By Kris Wallace
Hazel heard the Code Pink over the intercom and thought, “That can’t be for me.” But it was.
Hazel Gray and her partner Joey Lattanzio arrived at St. Paul’s relaxed and excited. It was Father’s Day morning and their second son, now 11 days overdue, was finally on his way. The couple’s first child, Kaden, had been born at St. Paul’s two years earlier by scheduled C-section so this was Hazel’s first experience with labour.
“I didn’t know what a typical labour was supposed to be like,” Hazel recalls. “My water broke and my contractions started, but my progress seemed really slow.” A day later, when she still wasn’t any further along, Hazel’s midwife suggested they go to St. Paul’s to be ready when the time came.
Hazel credits this as the first of many life-saving decisions that day. “Things went wrong so quickly, if we had to wait even a few extra minutes for an ambulance, it’s likely neither of us would have made it.”

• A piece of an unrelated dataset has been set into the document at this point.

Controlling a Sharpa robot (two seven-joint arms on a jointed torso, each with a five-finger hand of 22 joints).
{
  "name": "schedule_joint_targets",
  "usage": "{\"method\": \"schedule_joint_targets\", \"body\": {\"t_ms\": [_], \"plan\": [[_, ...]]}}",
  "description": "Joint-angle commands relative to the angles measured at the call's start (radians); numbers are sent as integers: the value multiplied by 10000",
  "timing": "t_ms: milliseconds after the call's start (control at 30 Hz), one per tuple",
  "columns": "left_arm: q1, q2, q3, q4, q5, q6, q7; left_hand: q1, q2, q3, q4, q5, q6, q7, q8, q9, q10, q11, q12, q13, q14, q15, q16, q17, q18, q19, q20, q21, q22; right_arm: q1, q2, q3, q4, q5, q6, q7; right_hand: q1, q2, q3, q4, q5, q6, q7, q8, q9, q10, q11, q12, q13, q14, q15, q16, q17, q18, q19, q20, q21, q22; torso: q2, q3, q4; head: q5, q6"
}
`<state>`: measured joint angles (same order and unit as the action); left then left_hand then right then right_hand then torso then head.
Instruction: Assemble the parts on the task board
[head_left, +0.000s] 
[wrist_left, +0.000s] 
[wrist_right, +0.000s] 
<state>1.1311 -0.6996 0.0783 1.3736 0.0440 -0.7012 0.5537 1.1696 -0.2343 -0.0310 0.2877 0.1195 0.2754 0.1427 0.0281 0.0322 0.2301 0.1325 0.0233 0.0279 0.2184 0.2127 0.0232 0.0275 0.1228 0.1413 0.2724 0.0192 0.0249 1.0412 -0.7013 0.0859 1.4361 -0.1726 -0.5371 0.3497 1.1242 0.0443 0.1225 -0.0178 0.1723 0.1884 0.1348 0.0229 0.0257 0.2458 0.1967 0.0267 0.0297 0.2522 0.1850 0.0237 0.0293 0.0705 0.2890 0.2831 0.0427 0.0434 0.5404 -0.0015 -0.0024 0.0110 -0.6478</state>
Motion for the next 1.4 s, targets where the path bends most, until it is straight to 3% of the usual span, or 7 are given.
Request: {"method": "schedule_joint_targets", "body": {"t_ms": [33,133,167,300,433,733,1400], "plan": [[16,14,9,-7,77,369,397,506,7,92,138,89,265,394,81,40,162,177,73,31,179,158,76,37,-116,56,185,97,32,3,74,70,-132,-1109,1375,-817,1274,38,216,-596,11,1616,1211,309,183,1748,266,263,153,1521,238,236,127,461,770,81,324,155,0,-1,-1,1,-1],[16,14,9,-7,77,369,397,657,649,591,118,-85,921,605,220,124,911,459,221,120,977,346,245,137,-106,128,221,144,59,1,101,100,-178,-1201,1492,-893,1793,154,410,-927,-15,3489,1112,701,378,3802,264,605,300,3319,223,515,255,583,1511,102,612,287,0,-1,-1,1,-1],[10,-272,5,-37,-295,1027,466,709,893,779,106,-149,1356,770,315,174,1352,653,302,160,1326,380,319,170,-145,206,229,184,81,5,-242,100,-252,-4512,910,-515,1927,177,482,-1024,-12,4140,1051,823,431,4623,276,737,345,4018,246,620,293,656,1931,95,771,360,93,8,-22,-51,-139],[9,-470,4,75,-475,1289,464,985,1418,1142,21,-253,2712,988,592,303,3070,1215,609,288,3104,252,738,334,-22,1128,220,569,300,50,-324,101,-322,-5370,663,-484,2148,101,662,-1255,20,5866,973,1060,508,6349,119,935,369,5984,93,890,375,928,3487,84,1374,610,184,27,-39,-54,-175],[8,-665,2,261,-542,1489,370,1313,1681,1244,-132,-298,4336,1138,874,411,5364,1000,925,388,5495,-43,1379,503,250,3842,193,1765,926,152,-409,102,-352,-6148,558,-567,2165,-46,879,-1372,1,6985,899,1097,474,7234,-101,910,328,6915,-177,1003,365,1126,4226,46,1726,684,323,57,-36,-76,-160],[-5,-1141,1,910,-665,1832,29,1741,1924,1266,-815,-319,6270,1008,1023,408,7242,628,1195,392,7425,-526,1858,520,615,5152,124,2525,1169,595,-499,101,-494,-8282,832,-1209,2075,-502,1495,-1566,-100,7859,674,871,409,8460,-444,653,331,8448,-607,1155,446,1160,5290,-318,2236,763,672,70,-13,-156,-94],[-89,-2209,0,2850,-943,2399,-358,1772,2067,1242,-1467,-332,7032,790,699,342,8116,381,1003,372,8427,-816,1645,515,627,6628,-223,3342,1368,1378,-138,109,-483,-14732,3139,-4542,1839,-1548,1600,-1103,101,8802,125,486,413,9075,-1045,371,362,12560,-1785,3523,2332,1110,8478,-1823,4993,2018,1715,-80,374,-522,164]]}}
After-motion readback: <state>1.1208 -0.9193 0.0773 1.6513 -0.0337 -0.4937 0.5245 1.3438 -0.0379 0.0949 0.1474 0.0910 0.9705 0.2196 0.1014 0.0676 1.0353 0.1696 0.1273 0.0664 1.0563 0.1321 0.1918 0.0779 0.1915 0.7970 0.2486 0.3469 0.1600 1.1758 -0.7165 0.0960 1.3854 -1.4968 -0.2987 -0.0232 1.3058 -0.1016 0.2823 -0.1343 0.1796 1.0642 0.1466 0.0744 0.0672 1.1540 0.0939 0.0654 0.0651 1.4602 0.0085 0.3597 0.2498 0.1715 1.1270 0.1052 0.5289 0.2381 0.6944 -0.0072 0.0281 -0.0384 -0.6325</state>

As noon approached, Hazel still wasn’t in active labour. She hadn’t even been formally admitted when she was hit by an unbearable contraction that didn’t stop. “I couldn’t speak. I could barely breathe,” Hazel recalls. On the fetal monitor, the baby’s heartbeat become erratic. Hazel started to hemorrhage. That’s when they called the Code Pink.
Hazel remembers that the room was suddenly full of people prepping her and getting her ready for the OR. “My obstetrician, Dr. Valerie Rychel, spoke to me in her usual, calm doctor voice and explained that we were going to do a C-section. Everyone was so composed, you would never have known this was anything but a routine delivery.”
It was only later Hazel learned the first thing Dr. Rychel saw when she opened Hazel’s belly were the baby’s hands poking out of her uterus and into her abdomen.
Worst case scenario
Although she had no way of knowing, the scar from her first C-section had somehow stuck to her bladder. Hazel’s excruciating pain wasn’t a contraction. Her uterus and bladder had both ruptured: an incredibly rare, usually-catastrophic event.
Hunter Ronan was delivered just 14 minutes after the Code Pink but he wasn’t breathing. The team resuscitated him in the OR, and incredibly, after a few hours of care in the NICU, he was fine.
Hazel’s ordeal was just getting started. She spent the next six hours in surgery, lost half her blood, and received five transfusions. She needed specialized expertise in obstetrics, urology, and anesthesiology. “I still can’t believe that on a quiet summer Sunday, so many different teams came together so quickly and so seamlessly.”
Against all odds, Hazel and Hunter were discharged less than a week later. “It really hit me when we walked out of the hospital with our two little boys,” she says. “Joey said, ‘You know, St. Paul’s didn’t just save you and Hunter. St. Paul’s saved our whole family.’”
Today, almost two years later, Hazel says the entire experience is “nothing short of miraculous.” Meanwhile, for the staff at St. Paul’s, it was just another day at the office and another example of the life-changing work they do, without fanfare, every single day.